Plans for accommodating peaceful protesters were paired with plans for mitigating disruptive demonstrations.

The G20 raised security concerns unrelated to demonstrators protesting the presence of the leaders of 20 economies in Seoul. For example, some analysts projected that anything perceived as a success for South Korea would be simultaneously construed in Pyongyang as a threat to North Korea.

Despite public endorsements by attending leaders, most commentators looking back on the summit have argued that only limited progress was made, especially on the headline issue of currency war and addressing trade imbalances. Leaders were generally unable to agree on key issues, with commentators such as economist Eswar Prasad noting the absence of the sense of unity that had been present at summits during the worse of the 2008 financial crisis. IMF managing director Dominique Strauss-Kahn said this particular summit was "more of a G20 debate than a G20 conclusion".

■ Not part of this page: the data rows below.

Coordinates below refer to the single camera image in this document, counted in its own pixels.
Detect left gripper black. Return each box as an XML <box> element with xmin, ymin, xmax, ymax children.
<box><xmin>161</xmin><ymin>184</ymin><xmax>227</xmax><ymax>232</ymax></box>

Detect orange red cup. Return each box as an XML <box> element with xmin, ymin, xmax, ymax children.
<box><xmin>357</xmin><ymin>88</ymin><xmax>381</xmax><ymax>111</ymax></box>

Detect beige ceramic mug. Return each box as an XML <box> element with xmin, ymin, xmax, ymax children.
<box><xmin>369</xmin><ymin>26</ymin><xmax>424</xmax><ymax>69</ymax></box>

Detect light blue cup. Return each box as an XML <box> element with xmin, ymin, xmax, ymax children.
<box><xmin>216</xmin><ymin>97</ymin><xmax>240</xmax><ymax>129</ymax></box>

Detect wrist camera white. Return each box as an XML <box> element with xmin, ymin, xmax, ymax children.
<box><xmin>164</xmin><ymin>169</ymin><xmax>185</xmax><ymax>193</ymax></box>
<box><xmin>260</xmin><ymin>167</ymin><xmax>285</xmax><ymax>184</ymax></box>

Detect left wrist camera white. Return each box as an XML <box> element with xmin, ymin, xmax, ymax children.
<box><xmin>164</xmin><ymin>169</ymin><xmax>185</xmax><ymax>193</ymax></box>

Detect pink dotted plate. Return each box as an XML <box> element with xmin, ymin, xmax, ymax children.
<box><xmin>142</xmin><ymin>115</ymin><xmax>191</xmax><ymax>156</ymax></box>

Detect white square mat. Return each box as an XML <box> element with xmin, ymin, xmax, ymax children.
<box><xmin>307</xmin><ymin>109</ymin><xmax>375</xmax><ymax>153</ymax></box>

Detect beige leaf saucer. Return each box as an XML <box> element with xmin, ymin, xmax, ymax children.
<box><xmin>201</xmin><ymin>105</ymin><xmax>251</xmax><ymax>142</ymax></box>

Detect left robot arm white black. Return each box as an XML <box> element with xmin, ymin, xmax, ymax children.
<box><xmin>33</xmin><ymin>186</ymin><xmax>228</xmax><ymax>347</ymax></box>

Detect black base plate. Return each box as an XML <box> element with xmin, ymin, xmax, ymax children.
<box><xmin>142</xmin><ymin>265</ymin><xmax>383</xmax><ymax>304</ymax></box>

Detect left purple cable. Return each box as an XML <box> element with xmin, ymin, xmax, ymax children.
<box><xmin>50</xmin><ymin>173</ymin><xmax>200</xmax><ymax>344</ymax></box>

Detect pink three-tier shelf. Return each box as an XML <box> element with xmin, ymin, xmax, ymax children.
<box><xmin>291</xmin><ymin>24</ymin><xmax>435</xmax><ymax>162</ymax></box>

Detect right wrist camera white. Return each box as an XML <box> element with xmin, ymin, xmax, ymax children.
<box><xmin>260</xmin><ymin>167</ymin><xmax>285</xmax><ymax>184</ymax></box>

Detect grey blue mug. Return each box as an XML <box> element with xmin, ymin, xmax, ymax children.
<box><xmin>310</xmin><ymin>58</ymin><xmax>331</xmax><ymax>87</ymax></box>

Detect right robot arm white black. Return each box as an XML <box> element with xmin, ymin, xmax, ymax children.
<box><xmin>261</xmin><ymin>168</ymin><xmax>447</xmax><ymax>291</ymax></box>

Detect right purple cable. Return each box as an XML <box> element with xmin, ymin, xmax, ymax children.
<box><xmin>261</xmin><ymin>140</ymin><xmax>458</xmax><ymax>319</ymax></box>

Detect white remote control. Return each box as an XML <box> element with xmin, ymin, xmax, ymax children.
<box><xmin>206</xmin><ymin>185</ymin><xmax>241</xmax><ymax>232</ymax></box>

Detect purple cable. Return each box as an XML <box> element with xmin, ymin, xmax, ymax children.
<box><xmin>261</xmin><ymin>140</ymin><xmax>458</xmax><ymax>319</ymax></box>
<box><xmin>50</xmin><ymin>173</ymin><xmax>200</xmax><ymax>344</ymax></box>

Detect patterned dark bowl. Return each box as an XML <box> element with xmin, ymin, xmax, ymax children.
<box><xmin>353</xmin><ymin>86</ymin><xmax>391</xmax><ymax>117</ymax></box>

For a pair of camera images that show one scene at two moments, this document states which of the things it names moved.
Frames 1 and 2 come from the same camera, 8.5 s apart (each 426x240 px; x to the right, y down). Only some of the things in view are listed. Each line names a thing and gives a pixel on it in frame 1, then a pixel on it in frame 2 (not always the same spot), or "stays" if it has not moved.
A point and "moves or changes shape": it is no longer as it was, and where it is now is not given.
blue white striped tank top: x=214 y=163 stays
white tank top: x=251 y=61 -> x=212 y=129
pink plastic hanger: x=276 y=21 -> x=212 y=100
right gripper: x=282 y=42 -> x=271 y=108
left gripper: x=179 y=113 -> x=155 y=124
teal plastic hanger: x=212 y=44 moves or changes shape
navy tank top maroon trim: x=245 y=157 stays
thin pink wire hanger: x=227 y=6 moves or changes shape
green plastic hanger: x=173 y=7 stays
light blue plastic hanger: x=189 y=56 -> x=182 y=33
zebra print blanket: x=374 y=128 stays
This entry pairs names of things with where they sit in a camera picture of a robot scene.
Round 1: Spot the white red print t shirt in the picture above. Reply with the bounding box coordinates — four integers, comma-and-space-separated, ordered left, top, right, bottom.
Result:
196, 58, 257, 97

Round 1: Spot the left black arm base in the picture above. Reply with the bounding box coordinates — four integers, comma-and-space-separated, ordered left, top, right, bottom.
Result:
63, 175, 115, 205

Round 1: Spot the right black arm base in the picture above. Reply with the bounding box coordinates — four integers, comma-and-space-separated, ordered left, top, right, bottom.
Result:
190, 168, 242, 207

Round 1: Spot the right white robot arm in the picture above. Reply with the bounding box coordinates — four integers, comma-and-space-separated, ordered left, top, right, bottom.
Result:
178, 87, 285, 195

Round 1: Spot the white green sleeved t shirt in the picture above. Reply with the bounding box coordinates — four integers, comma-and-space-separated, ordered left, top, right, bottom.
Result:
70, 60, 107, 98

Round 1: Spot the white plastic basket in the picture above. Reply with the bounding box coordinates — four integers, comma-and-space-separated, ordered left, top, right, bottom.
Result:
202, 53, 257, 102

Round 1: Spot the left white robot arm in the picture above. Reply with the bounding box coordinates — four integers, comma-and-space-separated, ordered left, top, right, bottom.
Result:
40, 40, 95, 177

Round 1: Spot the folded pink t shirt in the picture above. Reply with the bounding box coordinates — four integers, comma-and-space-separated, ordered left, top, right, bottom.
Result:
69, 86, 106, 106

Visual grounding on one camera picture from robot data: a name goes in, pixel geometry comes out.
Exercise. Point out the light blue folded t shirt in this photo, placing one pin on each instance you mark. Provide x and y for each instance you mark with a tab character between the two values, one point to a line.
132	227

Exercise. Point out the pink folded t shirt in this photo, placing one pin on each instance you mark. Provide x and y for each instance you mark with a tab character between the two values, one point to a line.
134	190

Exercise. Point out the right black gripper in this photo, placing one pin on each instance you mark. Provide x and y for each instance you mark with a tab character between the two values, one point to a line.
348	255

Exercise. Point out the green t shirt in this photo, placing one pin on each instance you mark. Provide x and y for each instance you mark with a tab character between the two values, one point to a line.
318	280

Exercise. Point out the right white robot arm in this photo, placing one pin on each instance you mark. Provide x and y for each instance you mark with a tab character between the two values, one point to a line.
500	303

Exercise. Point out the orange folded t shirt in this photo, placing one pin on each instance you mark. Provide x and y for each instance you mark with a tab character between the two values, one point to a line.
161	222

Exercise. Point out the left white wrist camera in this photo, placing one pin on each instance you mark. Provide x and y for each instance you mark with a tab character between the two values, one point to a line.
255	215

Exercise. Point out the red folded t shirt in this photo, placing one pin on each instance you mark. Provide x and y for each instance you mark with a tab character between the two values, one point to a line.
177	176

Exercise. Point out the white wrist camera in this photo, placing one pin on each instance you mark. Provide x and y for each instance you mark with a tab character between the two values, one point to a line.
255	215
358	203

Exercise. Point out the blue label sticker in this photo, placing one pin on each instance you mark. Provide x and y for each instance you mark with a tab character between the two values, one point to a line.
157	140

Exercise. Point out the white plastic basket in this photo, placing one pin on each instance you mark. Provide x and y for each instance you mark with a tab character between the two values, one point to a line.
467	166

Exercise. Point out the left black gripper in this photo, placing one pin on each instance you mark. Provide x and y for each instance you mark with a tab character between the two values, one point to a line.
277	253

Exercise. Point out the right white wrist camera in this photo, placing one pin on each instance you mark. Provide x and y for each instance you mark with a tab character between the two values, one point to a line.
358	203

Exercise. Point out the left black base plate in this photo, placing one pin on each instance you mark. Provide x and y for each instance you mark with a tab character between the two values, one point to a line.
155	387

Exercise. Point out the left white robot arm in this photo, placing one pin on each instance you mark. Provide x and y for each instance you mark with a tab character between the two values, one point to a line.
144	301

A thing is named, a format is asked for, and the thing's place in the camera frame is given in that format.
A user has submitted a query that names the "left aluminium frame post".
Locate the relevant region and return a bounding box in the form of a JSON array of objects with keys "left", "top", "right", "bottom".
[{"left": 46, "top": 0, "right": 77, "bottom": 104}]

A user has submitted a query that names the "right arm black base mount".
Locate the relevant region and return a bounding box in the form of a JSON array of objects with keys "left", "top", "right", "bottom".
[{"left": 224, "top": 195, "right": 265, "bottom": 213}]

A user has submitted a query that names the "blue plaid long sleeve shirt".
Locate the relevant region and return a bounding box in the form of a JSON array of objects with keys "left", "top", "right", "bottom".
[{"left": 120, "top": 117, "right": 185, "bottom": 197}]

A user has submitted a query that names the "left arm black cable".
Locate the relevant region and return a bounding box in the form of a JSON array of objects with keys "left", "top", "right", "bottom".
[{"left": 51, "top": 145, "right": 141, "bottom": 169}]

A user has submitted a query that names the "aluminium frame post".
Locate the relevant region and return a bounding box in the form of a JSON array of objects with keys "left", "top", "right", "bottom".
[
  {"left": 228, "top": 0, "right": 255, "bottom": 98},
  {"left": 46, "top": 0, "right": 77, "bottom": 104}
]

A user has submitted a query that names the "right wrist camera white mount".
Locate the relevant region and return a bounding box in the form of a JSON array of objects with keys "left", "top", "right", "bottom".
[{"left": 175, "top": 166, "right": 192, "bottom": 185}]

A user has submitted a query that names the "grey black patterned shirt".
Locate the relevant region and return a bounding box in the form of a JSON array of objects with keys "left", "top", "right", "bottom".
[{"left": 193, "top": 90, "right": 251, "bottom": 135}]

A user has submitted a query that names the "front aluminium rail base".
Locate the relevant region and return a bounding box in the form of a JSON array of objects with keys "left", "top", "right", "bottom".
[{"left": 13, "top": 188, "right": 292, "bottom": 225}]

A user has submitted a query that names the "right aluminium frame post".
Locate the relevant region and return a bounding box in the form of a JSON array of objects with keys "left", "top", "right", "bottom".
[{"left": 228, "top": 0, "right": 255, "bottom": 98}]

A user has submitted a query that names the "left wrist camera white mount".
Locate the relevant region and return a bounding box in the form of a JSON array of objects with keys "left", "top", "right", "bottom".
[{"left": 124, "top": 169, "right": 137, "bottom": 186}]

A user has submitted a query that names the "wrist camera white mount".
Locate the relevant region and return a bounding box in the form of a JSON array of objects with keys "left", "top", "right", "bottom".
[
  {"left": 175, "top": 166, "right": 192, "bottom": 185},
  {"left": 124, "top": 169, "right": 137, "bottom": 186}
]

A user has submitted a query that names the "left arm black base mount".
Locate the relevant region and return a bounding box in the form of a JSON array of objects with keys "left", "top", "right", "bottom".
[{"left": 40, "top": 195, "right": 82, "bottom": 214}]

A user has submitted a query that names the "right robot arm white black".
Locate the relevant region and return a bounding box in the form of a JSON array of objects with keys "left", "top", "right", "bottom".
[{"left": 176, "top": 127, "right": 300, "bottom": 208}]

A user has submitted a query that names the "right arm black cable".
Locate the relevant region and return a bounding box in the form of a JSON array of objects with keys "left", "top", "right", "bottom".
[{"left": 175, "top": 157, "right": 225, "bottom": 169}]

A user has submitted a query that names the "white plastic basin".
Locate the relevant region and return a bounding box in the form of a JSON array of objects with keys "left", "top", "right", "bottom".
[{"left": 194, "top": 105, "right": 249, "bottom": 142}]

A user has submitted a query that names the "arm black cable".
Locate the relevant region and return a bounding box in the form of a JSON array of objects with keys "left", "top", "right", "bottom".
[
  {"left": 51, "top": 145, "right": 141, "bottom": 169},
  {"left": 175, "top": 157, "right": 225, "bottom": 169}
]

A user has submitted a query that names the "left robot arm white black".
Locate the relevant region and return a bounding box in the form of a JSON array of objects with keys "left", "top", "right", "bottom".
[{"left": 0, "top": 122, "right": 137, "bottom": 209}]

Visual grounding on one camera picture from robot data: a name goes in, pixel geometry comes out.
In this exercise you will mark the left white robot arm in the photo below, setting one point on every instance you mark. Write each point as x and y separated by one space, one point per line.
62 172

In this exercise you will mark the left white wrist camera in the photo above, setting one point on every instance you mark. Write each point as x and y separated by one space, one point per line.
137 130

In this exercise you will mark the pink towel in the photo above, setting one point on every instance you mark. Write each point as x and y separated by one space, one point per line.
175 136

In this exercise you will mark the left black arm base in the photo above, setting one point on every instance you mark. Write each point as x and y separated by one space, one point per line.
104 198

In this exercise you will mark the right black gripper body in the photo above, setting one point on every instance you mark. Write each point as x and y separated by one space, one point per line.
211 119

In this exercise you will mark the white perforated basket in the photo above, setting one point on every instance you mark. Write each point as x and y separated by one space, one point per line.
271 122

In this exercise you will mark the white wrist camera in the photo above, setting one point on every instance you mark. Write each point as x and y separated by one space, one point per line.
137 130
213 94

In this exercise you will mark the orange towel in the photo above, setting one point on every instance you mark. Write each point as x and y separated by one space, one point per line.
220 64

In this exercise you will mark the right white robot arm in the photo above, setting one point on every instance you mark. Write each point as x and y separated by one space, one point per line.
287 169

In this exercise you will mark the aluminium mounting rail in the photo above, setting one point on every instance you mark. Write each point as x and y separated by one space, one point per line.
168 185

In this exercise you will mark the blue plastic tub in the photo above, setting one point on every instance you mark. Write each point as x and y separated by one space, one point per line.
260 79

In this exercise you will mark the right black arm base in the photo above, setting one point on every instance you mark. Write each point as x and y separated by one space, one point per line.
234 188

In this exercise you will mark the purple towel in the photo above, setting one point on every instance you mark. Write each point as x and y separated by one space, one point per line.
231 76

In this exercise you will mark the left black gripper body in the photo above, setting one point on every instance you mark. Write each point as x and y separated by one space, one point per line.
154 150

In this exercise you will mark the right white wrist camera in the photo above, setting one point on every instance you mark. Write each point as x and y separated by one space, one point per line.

Relating to the need to rebalance the world economy, agreement had been reached to work on indicative guidelines which will set suggested maximum limits for current account surpluses and deficits, though these are not due to be fleshed out until 2011. G20 leaders also agreed to endorse the Seoul Development Consensus, a set of guidelines and principles for working together with less development nations to improve economic growth and reduce poverty. In contrast to the older Washington Consensus which it supersedes, the Seoul Consensus is less free market–orientated, allowing a larger role for state intervention.